El avance del Ebola en la República Democrática del Congo se volvió todavía más preocupante tras nuevos episodios de violencia contra estructuras sanitarias destinadas al tratamiento de personas sospechosas de estar infectadas. Hospitales y centros improvisados de atención fueron atacados en medio de protestas y disturbios, desencadenando la fuga de pacientes y aumentando el temor de una expansión descontrolada del brote.
Uno de los incidentes más graves ocurrió después de tensiones relacionadas con el manejo del cuerpo de una víctima de Ebola. La situación provocó manifestaciones que rápidamente derivaron en invasiones y actos de vandalismo contra instalaciones médicas. Durante el caos, varias personas abandonaron áreas de aislamiento y al menos 18 casos sospechosos desaparecieron, según informaciones divulgadas por autoridades sanitarias.
Además de los ataques a hospitales, una estructura temporal utilizada para tratar pacientes también fue incendiada nuevamente. Las autoridades iniciaron búsquedas para localizar a quienes huyeron de los centros de salud, mientras organizaciones médicas internacionales alertan que la pérdida de seguimiento epidemiológico puede comprometer seriamente los esfuerzos de contención del virus.
Especialistas recuerdan que el Ebola exige protocolos rigurosos de aislamiento y rastreo de contactos debido a su elevada tasa de mortalidad y capacidad de propagación en determinadas condiciones. Cuando pacientes potencialmente infectados desaparecen, el riesgo de transmisión comunitaria aumenta considerablemente, especialmente en regiones donde el sistema sanitario ya enfrenta enormes limitaciones estructurales.

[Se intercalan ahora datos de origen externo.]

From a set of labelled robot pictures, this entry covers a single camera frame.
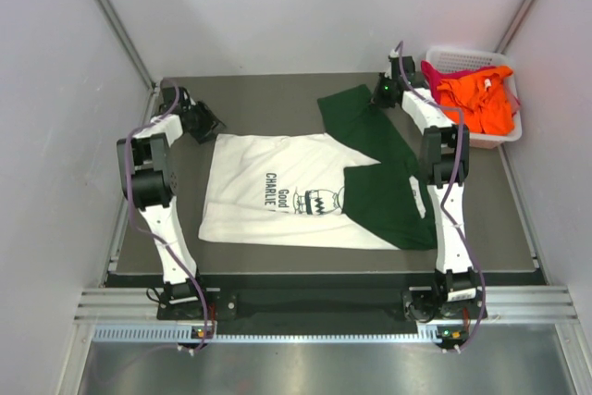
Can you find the grey slotted cable duct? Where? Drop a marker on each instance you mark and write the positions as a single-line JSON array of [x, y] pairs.
[[188, 334]]

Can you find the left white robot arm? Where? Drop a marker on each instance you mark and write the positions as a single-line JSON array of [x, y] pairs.
[[148, 184]]

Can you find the white plastic laundry basket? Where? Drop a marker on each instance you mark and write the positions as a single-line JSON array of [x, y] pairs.
[[448, 59]]

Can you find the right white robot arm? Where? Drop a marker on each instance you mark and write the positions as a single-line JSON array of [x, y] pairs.
[[444, 167]]

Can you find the pink t-shirt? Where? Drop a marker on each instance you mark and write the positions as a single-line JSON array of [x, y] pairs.
[[433, 78]]

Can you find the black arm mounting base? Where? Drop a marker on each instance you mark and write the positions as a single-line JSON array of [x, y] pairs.
[[315, 304]]

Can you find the white and green t-shirt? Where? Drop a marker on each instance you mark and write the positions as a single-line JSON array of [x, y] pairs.
[[355, 185]]

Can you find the orange t-shirt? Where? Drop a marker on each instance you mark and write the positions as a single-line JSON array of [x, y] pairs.
[[482, 99]]

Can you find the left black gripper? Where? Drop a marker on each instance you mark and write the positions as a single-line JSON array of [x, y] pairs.
[[210, 121]]

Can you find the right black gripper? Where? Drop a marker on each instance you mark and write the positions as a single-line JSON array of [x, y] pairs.
[[376, 97]]

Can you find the left aluminium frame post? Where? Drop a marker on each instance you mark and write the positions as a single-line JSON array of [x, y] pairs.
[[118, 28]]

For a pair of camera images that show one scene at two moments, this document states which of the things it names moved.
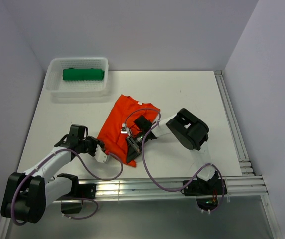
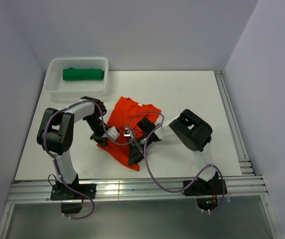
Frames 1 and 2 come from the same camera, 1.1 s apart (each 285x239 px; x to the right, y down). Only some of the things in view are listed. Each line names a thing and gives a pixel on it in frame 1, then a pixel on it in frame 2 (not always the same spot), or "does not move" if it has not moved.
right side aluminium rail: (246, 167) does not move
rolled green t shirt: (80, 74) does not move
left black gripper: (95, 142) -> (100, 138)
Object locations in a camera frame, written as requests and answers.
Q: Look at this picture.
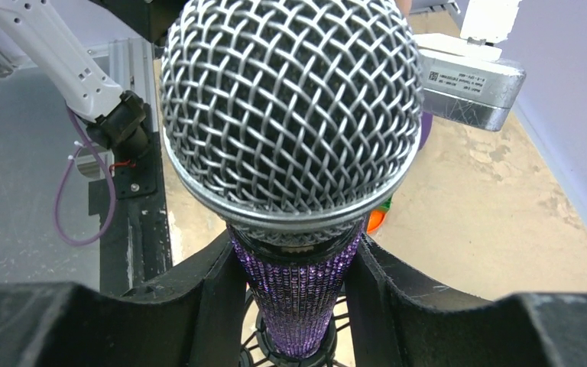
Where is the purple metronome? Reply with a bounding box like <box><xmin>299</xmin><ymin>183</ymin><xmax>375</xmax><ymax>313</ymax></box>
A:
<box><xmin>418</xmin><ymin>112</ymin><xmax>433</xmax><ymax>151</ymax></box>

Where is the purple glitter microphone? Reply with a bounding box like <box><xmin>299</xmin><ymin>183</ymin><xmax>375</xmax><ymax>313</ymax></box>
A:
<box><xmin>160</xmin><ymin>1</ymin><xmax>423</xmax><ymax>343</ymax></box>

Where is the black shock mount tripod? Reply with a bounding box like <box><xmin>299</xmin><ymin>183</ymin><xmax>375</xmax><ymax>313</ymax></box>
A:
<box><xmin>238</xmin><ymin>288</ymin><xmax>350</xmax><ymax>366</ymax></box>

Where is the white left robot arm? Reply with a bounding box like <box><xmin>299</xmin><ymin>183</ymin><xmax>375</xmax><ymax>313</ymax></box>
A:
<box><xmin>0</xmin><ymin>1</ymin><xmax>150</xmax><ymax>159</ymax></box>

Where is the green toy brick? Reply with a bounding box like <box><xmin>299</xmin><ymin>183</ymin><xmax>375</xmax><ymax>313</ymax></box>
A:
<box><xmin>378</xmin><ymin>197</ymin><xmax>392</xmax><ymax>213</ymax></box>

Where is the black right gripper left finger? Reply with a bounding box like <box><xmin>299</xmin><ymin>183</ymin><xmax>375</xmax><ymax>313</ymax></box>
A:
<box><xmin>0</xmin><ymin>232</ymin><xmax>245</xmax><ymax>366</ymax></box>

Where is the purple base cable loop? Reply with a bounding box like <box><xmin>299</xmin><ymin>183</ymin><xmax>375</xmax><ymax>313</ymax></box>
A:
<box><xmin>53</xmin><ymin>106</ymin><xmax>138</xmax><ymax>248</ymax></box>

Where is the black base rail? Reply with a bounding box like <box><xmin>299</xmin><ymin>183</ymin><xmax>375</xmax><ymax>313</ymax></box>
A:
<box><xmin>89</xmin><ymin>133</ymin><xmax>173</xmax><ymax>296</ymax></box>

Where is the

La crisis actual también refleja problemas históricos presentes en el este del Congo. Décadas de conflictos armados, pobreza extrema, desplazamientos poblacionales y fragilidad institucional alimentaron un clima persistente de desconfianza hacia el Estado y hacia las autoridades de salud. En varias comunidades, medidas sanitarias relacionadas con entierros y manejo de cuerpos generan resistencia por entrar en choque con prácticas culturales profundamente arraigadas.
Trabajadores humanitarios y médicos denuncian que la violencia contra hospitales se transformó en uno de los principales obstáculos para controlar epidemias en la región. Equipos de salud operan bajo amenaza constante mientras intentan mantener campañas de vacunación, aislamiento y monitoreo de casos sospechosos.
El escenario revela una dimensión particularmente dramática de la crisis congoleña: el Ebola ya no se presenta únicamente como una enfermedad infecciosa, sino como parte de un colapso más amplio donde miedo, desinformación, inseguridad y fragilidad estatal se entrelazan. En ese contexto, cada hospital incendiado representa mucho más que la destrucción de una estructura médica: simboliza el debilitamiento de una de las pocas barreras aún existentes contra el avance del virus.